EXERCISE DETAILS:
Your output should be the lines of the data that follow, reproduced exactly from the first through the line bearing "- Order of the".

Source data:
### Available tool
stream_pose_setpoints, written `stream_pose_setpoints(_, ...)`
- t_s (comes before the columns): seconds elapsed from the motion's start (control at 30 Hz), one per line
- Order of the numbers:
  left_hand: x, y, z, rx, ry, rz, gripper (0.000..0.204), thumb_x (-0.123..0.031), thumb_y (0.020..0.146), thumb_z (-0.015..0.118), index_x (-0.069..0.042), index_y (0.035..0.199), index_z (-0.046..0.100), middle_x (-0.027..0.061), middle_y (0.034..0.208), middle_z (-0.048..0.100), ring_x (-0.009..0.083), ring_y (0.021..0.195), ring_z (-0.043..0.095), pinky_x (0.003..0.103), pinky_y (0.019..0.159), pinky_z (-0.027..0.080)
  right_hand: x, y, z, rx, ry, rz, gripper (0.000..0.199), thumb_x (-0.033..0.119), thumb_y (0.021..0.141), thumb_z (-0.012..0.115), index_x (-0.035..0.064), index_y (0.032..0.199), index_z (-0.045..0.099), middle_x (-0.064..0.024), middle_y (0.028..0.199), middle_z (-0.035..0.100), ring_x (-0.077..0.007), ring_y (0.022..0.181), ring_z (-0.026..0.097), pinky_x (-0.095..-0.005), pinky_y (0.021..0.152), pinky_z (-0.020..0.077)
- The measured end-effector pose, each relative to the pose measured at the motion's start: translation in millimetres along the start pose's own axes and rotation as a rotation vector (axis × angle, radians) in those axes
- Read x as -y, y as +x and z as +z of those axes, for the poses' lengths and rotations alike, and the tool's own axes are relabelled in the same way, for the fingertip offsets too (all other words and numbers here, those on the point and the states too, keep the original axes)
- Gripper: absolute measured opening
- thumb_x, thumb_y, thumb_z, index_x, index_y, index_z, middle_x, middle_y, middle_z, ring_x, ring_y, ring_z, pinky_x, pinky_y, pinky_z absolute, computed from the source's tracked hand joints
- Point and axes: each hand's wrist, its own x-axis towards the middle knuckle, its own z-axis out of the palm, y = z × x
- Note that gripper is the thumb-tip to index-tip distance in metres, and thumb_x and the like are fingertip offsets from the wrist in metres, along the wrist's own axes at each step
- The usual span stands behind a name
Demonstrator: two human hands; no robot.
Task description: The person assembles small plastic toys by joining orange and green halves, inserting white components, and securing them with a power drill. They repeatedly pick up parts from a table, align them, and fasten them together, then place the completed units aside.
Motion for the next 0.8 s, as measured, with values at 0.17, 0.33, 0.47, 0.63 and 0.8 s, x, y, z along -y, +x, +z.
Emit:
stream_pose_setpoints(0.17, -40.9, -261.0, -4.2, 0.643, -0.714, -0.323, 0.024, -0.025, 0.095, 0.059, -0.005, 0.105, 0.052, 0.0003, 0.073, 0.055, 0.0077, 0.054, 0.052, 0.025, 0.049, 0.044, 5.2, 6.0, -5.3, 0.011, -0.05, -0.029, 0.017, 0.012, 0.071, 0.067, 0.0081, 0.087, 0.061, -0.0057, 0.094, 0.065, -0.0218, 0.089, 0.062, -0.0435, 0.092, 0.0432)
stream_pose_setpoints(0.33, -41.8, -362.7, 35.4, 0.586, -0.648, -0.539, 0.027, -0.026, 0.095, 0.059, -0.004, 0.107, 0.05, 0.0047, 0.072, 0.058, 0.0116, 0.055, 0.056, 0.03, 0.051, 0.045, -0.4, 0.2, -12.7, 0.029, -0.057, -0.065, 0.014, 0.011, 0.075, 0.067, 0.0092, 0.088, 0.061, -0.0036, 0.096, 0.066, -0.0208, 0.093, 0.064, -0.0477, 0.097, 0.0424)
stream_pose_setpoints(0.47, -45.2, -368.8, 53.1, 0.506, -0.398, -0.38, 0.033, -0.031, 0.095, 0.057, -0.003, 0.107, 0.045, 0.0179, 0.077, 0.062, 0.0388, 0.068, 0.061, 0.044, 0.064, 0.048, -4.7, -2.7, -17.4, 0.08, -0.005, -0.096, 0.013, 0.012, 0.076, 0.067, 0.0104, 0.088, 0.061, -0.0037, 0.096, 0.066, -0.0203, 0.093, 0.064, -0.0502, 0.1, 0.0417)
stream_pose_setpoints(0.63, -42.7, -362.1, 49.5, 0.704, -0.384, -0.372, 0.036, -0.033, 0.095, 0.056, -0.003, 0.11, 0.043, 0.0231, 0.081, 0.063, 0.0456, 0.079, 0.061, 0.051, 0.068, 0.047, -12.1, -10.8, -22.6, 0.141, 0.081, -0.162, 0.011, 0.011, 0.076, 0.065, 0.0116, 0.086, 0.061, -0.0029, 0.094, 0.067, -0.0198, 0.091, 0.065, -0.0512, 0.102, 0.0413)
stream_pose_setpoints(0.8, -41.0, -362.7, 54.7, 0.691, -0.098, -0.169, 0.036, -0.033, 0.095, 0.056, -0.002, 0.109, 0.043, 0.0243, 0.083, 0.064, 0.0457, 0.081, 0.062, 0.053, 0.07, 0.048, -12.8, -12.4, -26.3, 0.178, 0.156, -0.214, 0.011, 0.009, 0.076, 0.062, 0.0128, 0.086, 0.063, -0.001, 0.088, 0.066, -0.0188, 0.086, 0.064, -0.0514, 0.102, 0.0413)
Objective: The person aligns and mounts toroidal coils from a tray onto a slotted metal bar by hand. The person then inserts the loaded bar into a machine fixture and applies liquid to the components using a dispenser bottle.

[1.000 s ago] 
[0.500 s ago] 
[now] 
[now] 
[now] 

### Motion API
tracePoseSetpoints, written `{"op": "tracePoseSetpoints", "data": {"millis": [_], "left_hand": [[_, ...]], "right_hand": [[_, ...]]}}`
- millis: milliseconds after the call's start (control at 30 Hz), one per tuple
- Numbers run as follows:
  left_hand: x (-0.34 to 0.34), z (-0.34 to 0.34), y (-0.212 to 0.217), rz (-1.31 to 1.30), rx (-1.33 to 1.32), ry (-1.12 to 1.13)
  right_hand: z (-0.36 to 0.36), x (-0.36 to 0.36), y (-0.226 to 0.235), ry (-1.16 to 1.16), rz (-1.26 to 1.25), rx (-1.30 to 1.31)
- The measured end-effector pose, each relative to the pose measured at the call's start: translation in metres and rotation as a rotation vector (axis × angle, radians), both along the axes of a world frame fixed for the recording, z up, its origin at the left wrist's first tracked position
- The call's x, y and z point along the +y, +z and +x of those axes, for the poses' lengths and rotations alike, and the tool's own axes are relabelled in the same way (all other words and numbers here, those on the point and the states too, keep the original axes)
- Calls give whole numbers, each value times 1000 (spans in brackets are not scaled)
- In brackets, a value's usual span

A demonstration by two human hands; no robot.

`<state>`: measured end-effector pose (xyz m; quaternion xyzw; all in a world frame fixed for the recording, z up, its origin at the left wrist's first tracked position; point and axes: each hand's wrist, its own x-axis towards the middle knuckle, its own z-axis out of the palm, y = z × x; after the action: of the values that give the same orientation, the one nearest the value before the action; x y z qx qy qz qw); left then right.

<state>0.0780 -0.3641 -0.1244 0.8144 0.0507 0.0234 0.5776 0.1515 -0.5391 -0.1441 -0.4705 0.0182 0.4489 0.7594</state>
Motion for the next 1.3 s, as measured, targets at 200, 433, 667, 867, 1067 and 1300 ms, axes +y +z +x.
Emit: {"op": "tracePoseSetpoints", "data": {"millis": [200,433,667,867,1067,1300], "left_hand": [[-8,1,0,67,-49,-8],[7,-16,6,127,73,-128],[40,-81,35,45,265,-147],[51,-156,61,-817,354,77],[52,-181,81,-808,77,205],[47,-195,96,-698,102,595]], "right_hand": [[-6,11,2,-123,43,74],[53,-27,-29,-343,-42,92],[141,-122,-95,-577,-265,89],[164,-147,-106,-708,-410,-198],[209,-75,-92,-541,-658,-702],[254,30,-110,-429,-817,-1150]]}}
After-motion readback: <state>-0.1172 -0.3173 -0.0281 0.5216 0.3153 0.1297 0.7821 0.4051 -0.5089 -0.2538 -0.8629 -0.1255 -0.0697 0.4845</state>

COMPLETED TASK:
### Available tool
stream_pose_setpoints, written `stream_pose_setpoints(_, ...)`
- t_s (comes before the columns): seconds elapsed from the motion's start (control at 30 Hz), one per line
- Order of the numbers:

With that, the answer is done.